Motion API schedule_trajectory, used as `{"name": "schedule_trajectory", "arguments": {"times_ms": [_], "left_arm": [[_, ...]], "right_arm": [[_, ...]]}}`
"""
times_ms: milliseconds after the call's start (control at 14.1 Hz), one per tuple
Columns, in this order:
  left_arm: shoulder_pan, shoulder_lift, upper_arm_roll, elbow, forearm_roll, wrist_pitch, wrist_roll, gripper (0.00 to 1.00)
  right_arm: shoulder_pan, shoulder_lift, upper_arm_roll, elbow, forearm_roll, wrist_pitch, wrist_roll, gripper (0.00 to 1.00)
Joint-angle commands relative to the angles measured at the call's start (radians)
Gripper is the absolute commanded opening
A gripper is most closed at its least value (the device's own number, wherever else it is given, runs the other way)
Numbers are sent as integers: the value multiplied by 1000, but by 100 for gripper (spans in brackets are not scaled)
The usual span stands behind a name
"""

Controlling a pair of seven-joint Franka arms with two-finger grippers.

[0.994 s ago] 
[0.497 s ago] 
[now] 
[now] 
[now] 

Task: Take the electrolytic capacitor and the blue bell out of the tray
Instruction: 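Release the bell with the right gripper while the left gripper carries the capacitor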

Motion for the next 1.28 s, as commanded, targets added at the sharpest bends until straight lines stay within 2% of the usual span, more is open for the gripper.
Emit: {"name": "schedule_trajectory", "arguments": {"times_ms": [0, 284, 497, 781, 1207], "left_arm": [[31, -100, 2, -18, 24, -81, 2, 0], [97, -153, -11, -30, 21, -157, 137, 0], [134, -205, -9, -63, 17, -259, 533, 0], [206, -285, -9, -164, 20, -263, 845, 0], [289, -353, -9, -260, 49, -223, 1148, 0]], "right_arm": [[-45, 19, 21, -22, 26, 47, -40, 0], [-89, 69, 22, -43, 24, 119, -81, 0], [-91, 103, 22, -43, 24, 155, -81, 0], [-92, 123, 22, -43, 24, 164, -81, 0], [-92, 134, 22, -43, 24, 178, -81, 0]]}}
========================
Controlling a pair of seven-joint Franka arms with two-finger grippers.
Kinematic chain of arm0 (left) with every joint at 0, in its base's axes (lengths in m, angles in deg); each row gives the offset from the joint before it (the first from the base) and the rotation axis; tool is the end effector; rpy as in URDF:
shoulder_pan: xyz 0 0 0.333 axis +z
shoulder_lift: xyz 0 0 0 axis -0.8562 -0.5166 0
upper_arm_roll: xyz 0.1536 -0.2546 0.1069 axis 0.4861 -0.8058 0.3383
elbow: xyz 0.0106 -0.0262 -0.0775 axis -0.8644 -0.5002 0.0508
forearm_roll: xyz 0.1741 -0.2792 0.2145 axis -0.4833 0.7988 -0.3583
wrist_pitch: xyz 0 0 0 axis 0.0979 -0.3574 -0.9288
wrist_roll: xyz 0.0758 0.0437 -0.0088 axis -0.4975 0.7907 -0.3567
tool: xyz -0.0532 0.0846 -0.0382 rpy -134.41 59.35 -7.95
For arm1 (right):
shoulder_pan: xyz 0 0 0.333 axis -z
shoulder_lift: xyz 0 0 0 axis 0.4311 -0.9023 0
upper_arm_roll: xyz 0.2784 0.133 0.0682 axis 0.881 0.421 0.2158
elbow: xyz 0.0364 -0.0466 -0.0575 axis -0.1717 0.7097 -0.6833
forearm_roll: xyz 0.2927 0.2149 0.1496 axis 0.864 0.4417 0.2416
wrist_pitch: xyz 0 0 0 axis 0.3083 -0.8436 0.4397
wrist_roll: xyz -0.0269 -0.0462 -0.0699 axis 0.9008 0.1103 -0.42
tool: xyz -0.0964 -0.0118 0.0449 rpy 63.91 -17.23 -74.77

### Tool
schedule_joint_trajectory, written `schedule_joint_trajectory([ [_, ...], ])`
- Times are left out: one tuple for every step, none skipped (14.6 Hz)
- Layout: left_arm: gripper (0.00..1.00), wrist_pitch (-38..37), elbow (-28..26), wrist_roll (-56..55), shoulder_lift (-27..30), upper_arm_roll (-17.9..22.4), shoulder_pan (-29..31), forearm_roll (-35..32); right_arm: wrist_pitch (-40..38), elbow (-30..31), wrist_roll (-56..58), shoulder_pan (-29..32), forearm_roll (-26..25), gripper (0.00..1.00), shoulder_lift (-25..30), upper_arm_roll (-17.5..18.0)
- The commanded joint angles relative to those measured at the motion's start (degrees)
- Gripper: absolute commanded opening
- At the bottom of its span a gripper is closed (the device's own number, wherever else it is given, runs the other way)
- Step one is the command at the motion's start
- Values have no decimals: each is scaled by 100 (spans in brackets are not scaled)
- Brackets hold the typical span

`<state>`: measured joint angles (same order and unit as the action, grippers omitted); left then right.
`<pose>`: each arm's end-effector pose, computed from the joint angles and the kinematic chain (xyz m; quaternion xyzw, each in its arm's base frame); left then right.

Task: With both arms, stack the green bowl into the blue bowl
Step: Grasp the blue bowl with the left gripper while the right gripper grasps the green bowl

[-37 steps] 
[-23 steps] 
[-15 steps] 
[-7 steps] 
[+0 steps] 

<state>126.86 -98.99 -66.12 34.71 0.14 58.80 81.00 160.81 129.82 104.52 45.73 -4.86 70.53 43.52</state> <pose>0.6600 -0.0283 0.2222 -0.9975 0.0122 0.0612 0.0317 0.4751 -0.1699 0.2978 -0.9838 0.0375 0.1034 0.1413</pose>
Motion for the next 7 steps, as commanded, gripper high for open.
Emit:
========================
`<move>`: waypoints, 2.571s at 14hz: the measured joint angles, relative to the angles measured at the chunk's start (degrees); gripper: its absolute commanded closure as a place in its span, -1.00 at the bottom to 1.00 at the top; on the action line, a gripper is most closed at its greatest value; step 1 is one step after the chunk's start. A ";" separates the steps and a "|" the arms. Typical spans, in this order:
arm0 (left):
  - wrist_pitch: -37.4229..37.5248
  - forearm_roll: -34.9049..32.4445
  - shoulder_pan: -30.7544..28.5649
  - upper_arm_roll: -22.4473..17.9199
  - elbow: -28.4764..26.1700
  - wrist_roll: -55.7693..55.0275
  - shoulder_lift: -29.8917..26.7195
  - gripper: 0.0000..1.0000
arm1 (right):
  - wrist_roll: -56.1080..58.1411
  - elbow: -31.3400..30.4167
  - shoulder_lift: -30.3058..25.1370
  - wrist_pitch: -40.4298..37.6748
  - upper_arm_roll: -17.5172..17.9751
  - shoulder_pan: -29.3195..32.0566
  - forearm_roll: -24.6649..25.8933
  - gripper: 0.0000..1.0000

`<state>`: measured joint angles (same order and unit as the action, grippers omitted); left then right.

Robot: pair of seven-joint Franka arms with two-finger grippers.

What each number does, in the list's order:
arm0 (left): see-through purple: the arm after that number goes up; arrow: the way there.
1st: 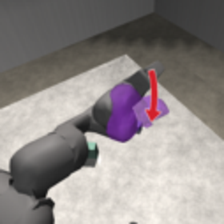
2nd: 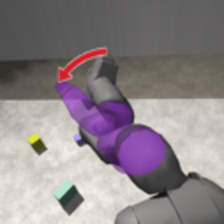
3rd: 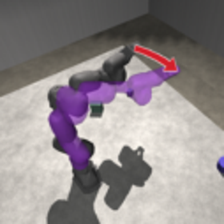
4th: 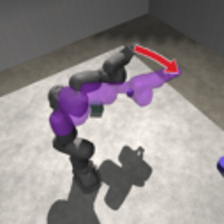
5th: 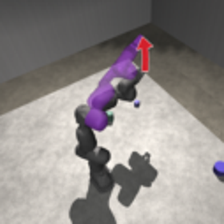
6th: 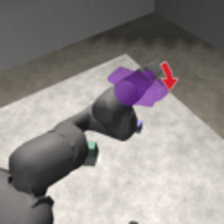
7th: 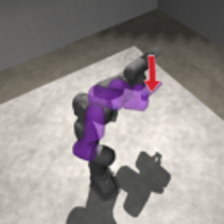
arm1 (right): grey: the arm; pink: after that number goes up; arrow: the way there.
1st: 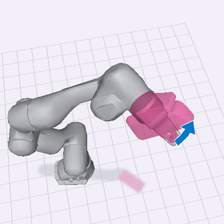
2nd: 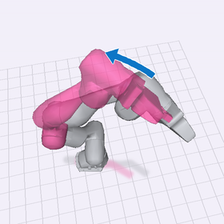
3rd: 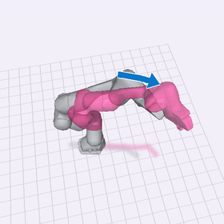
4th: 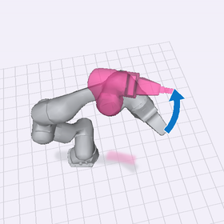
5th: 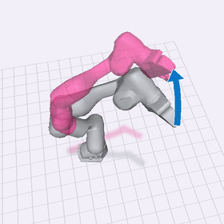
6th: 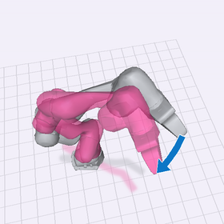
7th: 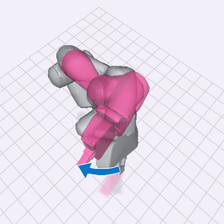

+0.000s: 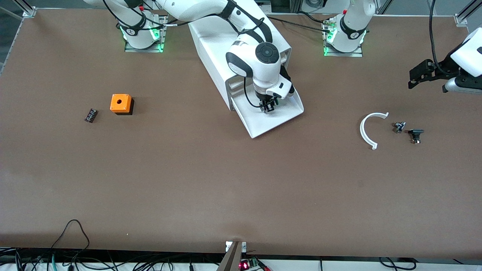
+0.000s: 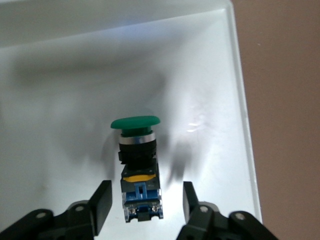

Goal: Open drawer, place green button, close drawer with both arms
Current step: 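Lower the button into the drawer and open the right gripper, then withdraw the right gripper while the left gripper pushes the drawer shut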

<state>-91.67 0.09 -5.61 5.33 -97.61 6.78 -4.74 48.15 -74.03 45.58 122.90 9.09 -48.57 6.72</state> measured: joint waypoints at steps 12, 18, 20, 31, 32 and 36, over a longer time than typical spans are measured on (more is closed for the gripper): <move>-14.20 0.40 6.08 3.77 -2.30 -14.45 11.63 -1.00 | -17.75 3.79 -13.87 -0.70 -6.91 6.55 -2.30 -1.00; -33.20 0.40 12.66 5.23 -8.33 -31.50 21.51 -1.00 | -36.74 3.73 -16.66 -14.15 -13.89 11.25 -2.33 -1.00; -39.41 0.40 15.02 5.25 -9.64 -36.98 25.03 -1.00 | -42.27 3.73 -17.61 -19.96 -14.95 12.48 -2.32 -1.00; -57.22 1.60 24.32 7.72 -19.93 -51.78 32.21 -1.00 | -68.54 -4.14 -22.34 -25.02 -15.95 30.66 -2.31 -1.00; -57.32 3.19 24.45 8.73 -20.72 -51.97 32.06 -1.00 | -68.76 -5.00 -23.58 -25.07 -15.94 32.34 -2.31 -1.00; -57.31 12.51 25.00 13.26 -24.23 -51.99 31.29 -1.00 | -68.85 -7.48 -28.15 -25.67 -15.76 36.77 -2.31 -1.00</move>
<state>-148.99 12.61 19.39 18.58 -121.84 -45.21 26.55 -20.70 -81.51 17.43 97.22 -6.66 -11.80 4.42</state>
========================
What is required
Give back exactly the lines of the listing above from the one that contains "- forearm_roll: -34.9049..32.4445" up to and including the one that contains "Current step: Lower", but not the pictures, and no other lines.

Exercise response
  - forearm_roll: -34.9049..32.4445
  - shoulder_pan: -30.7544..28.5649
  - upper_arm_roll: -22.4473..17.9199
  - elbow: -28.4764..26.1700
  - wrist_roll: -55.7693..55.0275
  - shoulder_lift: -29.8917..26.7195
  - gripper: 0.0000..1.0000
arm1 (right):
  - wrist_roll: -56.1080..58.1411
  - elbow: -31.3400..30.4167
  - shoulder_lift: -30.3058..25.1370
  - wrist_pitch: -40.4298..37.6748
  - upper_arm_roll: -17.5172..17.9751
  - shoulder_pan: -29.3195..32.0566
  - forearm_roll: -24.6649..25.8933
  - gripper: 0.0000..1.0000

`<state>`: measured joint angles (same order and unit as the action, grippers omitted); left then right.

Robot: pair of seven-joint Franka arms with two-finger grippers.

What each number does, in the list's order:
arm0 (left): see-through purple: the arm after that number goes up; arrow: the way there.
1st: 
2nd: 
3rd: 
4th: 
5th: 
6th: 
7th: 
arm1 (right): grey: the arm; pink: after that number goes up; arrow: the way there.
1st: 
2nd: 
3rd: 
4th: 
5th: 
6th: 
7th: 

+0.000s: 
+0.000s: 

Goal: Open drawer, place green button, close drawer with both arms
Current step: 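Lower the button into the drawer and open the right gripper, then withdraw the right gripper while the left gripper pushes the drawer shut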

What the exercise required is now complete.